● **WHAT YOU SHOULD DO**: Output verbatim the lines beginning at the one that contains "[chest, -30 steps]" and ending at the last line of the material, inclusive of both.

● **RECORDED DATA**:
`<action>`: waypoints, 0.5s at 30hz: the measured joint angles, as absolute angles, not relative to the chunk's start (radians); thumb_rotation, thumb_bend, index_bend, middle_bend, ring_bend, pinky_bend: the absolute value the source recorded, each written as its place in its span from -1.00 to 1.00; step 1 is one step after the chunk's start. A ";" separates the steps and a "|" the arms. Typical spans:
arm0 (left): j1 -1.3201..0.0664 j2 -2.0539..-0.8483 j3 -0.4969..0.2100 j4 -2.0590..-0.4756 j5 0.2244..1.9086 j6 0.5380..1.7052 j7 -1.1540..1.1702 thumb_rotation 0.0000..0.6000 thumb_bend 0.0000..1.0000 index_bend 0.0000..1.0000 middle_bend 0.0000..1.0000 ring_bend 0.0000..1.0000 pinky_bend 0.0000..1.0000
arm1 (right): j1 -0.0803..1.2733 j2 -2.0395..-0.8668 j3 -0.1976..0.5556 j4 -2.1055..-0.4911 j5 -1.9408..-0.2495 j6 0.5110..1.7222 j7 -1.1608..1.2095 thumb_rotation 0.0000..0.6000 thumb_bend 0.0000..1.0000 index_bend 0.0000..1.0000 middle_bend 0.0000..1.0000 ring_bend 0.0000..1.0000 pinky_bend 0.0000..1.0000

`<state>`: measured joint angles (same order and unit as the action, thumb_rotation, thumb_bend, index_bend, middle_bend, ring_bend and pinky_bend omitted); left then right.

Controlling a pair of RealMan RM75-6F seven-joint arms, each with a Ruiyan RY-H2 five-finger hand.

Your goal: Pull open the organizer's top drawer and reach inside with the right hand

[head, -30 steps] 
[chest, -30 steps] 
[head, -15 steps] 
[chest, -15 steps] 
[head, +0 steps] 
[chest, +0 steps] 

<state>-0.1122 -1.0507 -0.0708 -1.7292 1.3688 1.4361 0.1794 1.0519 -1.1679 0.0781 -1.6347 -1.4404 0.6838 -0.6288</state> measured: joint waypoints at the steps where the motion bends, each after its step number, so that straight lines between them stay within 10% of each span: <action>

● **TASK ANSWER**:
[chest, -30 steps] 
[head, -15 steps] 
[chest, -15 steps] 
[head, +0 steps] 
[chest, +0 steps] 

<state>-0.1122 -1.0507 -0.0708 -1.7292 1.3688 1.4361 0.1794 1.0519 -1.1679 0.0781 -1.6347 -1.4404 0.6838 -0.6288</state> measured: joint waypoints at the steps where the motion bends, each after its step number, so that straight lines between them stay within 10% of each span: <action>

This concludes the answer.